AIPHES / emnlp19-moverscore

MoverScore: Text Generation Evaluating with Contextualized Embeddings and Earth Mover Distance
MIT License
192 stars 31 forks source link

Can use this lib in Chinese? #15

Open hueiyuan opened 3 years ago

hueiyuan commented 3 years ago

I want to check something. I have viewed source code and found it use DistillBert which use "distilbert-base-uncased". I want to ask this lib if can be used in chinese language? Thanks

andyweizhao commented 3 years ago

Thanks a lot for your interest! Yes, you can specify Chinese BERT (e.g., bert-base-chinese) as the model_name. Note that this project is designed for measuring the similarity of monolingual texts. If you are of interest in multilingual texts (e.g., the similarity between Chinese and English texts), please refer to our recent project in https://github.com/AIPHES/ACL20-Reference-Free-MT-Evaluation, where we made some modification to get better results in the multilingual evaluation context.

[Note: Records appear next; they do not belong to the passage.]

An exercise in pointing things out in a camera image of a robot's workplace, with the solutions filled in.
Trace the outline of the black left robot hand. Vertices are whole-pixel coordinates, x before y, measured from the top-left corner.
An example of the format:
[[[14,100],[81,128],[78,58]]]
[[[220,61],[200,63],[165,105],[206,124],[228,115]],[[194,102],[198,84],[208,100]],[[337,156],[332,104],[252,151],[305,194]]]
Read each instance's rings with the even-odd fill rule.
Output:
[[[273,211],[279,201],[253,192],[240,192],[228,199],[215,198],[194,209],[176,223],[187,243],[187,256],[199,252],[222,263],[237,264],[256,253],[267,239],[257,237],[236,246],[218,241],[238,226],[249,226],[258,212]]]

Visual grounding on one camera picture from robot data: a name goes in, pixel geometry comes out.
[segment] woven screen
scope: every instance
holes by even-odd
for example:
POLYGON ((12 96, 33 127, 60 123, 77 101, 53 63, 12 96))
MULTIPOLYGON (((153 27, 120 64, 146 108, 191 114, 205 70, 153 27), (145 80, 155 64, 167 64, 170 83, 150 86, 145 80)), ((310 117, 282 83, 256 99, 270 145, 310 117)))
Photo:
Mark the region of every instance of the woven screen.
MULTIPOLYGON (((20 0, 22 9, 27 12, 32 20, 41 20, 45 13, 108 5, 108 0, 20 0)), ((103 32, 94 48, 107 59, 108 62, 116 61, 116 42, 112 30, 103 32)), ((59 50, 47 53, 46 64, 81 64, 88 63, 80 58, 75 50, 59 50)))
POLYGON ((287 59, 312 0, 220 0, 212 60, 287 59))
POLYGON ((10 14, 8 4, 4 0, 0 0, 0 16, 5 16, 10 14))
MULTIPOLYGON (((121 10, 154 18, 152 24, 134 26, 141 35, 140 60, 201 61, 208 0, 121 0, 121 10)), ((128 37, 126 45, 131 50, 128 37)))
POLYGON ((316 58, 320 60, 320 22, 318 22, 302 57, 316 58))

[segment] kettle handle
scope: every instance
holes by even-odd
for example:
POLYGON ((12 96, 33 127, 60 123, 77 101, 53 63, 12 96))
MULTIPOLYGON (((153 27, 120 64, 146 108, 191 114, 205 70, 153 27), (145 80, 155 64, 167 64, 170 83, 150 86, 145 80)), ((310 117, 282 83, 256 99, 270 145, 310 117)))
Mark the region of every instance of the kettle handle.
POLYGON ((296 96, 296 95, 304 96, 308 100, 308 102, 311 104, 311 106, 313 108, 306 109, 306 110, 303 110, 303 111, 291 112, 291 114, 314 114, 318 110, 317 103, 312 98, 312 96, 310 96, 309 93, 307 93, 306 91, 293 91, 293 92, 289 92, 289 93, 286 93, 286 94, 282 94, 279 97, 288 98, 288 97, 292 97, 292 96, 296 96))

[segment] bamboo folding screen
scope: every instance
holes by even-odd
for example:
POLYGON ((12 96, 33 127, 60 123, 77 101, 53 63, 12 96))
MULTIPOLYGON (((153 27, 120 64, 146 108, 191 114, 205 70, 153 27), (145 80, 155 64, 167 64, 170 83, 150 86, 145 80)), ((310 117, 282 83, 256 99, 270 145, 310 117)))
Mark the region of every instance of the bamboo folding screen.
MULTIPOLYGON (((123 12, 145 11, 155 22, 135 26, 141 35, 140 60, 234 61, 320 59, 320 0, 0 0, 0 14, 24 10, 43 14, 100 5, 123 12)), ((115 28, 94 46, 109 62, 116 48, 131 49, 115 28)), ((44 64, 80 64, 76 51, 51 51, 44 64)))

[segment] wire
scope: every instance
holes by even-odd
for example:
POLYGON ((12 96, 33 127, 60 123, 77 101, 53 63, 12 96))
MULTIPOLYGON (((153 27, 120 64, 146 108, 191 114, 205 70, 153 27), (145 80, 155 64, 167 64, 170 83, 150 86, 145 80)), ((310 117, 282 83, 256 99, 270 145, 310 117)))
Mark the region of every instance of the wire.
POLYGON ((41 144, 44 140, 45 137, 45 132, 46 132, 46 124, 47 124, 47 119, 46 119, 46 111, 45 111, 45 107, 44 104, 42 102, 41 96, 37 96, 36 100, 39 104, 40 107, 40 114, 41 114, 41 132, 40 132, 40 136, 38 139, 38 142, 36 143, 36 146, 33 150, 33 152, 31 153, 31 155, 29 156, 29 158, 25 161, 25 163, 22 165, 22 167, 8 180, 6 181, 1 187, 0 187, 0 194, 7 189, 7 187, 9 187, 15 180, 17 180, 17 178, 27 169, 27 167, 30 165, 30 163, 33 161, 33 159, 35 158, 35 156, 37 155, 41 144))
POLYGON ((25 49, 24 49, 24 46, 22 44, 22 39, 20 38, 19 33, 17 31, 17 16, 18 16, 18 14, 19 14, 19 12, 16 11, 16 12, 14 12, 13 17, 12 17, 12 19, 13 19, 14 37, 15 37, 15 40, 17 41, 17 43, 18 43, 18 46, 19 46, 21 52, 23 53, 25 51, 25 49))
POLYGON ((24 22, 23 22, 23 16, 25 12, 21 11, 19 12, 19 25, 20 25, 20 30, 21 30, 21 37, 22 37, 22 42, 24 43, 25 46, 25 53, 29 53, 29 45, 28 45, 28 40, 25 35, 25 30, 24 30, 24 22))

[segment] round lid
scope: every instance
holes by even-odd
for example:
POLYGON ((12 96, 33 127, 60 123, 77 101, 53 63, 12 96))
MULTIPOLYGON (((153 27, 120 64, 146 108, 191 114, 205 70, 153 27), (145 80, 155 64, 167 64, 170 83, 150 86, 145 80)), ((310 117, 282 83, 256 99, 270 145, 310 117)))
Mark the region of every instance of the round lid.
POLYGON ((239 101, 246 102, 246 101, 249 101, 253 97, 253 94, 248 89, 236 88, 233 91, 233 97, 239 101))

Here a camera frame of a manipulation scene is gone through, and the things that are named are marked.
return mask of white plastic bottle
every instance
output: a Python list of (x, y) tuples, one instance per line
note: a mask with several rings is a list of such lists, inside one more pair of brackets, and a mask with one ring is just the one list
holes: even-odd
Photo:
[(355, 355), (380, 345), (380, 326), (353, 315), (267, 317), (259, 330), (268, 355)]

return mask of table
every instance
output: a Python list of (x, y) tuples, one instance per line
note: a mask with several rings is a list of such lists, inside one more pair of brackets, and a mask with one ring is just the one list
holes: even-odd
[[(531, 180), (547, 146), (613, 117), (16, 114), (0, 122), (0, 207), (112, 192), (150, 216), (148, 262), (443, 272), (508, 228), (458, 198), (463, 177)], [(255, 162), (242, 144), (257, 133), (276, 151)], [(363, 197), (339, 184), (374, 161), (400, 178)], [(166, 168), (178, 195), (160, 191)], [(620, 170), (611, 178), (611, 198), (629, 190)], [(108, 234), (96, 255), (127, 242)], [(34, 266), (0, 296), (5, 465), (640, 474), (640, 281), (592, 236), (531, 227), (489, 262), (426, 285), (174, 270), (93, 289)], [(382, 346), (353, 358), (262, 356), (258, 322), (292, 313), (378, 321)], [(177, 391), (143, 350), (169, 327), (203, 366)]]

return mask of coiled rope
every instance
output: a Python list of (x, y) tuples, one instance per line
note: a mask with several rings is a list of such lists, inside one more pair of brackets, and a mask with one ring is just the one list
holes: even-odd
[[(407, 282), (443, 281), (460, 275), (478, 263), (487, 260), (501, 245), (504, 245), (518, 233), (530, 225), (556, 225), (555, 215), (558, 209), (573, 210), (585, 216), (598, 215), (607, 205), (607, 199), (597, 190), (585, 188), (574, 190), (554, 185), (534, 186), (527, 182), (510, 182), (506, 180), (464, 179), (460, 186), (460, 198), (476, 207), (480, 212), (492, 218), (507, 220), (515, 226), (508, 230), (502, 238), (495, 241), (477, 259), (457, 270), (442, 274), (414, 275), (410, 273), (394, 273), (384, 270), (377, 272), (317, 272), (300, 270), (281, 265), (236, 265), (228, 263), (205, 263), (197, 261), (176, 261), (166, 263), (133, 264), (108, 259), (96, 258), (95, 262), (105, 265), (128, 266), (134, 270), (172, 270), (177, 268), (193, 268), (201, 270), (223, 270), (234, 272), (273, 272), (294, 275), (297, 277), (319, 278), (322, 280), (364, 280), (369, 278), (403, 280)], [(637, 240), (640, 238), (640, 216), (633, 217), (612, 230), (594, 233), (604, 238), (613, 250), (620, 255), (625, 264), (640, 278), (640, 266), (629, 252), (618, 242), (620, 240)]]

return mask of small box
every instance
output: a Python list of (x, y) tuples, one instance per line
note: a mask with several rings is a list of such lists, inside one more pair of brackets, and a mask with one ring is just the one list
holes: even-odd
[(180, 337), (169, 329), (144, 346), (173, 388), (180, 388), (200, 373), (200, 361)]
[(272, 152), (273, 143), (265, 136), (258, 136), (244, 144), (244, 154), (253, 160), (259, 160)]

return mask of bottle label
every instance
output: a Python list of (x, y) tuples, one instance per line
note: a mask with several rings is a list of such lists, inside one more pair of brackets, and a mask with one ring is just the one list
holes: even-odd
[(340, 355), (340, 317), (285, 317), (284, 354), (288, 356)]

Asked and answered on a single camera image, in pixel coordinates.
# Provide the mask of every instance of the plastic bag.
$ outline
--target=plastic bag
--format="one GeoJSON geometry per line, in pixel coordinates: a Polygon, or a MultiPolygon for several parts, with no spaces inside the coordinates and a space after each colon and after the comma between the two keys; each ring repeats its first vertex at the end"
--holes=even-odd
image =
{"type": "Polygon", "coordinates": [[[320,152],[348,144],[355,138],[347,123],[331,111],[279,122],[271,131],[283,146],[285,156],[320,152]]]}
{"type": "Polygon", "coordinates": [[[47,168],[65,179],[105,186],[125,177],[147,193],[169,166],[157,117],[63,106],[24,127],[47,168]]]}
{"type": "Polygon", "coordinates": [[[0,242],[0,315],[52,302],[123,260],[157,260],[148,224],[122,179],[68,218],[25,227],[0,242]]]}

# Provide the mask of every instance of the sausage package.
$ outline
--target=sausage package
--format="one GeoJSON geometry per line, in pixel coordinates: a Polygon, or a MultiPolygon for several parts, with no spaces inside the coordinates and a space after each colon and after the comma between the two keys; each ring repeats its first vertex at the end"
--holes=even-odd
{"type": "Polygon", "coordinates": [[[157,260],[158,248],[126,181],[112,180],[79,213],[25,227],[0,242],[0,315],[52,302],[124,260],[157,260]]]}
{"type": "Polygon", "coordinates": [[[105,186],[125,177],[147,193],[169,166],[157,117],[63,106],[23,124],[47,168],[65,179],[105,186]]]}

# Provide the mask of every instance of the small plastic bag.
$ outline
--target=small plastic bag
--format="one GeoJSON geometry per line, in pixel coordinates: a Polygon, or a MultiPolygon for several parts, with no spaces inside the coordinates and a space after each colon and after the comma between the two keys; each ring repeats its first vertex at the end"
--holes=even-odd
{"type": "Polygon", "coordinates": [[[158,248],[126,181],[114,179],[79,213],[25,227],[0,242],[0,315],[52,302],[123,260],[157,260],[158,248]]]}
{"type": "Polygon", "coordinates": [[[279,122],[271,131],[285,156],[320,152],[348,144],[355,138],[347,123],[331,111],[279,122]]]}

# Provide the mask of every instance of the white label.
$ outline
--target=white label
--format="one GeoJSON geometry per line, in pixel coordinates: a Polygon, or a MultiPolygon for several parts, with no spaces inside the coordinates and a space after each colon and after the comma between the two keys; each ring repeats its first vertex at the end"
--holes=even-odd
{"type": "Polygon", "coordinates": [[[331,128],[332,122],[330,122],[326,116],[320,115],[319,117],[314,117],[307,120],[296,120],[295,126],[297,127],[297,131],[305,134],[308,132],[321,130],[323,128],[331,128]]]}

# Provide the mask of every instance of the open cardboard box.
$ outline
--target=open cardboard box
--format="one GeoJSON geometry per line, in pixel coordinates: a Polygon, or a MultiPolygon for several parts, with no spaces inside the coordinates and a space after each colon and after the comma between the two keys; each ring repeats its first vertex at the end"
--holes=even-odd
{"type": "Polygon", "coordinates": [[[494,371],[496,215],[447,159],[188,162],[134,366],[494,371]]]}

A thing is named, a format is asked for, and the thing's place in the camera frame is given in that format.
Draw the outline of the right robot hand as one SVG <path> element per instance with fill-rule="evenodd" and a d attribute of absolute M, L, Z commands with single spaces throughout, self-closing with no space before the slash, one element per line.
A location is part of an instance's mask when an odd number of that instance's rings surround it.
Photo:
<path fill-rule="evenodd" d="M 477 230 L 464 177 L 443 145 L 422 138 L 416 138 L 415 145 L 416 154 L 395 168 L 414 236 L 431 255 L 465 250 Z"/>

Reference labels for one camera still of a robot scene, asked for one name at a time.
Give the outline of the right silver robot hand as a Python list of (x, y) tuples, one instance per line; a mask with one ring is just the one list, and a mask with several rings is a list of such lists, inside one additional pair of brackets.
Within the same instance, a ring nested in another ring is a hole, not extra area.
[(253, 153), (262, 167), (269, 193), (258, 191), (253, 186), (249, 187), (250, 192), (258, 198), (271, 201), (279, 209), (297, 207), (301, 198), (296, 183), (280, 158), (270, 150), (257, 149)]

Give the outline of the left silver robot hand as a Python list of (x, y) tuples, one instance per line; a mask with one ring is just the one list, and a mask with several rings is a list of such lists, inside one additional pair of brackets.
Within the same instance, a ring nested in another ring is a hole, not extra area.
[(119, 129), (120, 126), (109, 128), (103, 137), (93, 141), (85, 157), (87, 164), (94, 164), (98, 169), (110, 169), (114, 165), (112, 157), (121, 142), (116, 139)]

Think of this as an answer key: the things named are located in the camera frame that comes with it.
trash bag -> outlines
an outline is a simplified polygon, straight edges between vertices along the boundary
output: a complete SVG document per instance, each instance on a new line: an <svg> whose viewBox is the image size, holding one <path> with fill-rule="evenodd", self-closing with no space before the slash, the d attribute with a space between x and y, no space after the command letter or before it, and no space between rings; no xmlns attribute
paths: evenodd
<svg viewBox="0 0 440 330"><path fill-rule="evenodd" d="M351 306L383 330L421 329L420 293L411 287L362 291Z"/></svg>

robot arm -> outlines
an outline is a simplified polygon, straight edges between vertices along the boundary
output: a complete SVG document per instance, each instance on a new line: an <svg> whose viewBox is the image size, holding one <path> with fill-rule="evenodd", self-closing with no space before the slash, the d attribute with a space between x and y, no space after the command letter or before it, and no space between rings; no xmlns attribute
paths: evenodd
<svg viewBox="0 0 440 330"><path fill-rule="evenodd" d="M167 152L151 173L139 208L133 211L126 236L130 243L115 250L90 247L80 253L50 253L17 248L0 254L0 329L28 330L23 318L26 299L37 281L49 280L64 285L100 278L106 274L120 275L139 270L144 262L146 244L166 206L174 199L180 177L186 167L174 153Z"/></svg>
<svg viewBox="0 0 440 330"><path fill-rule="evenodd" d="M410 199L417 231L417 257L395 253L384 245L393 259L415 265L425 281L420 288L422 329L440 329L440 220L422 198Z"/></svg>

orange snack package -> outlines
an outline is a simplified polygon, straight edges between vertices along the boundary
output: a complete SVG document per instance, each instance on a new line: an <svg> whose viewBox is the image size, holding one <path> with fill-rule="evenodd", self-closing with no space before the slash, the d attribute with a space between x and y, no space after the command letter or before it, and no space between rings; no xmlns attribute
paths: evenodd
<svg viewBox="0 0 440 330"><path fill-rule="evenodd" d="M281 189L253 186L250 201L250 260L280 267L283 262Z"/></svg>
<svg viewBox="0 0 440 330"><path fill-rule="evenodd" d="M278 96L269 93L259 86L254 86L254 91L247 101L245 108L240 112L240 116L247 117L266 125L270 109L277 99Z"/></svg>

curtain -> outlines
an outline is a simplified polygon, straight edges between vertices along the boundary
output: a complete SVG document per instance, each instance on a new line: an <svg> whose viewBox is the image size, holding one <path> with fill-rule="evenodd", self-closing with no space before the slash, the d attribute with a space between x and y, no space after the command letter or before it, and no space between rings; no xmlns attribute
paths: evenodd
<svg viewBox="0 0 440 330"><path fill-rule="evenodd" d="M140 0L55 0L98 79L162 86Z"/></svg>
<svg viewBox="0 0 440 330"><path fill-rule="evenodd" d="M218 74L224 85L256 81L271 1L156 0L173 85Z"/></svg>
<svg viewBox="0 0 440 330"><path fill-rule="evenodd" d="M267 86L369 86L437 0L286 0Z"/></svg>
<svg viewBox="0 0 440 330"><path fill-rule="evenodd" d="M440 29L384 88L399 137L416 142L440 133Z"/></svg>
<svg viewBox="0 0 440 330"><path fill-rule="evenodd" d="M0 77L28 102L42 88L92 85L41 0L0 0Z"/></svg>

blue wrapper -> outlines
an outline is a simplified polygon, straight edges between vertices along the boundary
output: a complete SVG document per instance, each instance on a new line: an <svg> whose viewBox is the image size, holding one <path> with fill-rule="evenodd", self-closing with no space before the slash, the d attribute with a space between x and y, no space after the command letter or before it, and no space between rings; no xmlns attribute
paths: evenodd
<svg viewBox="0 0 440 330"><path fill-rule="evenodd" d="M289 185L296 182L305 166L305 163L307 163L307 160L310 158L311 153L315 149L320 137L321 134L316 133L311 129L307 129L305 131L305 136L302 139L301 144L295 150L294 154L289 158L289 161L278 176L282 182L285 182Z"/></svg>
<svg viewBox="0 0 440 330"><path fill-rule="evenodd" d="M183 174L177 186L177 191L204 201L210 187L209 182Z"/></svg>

hueiyuan commented 3 years ago

@andyweizhao Understood! but how to specify Chinese BERT (e.g., bert-base-chinese) as the model_name with this lib? I have not seen this parameter setting in the source code. Thanks for help.

xhluca commented 2 years ago

@hueiyuan It is now specified in the readme:

import os 
os.environ['MOVERSCORE_MODEL'] = "albert-base-v2"

from moverscore_v2 import get_idf_dict
idf_dict_hyp = get_idf_dict(translations)

Here the model would be the bert model you want to use.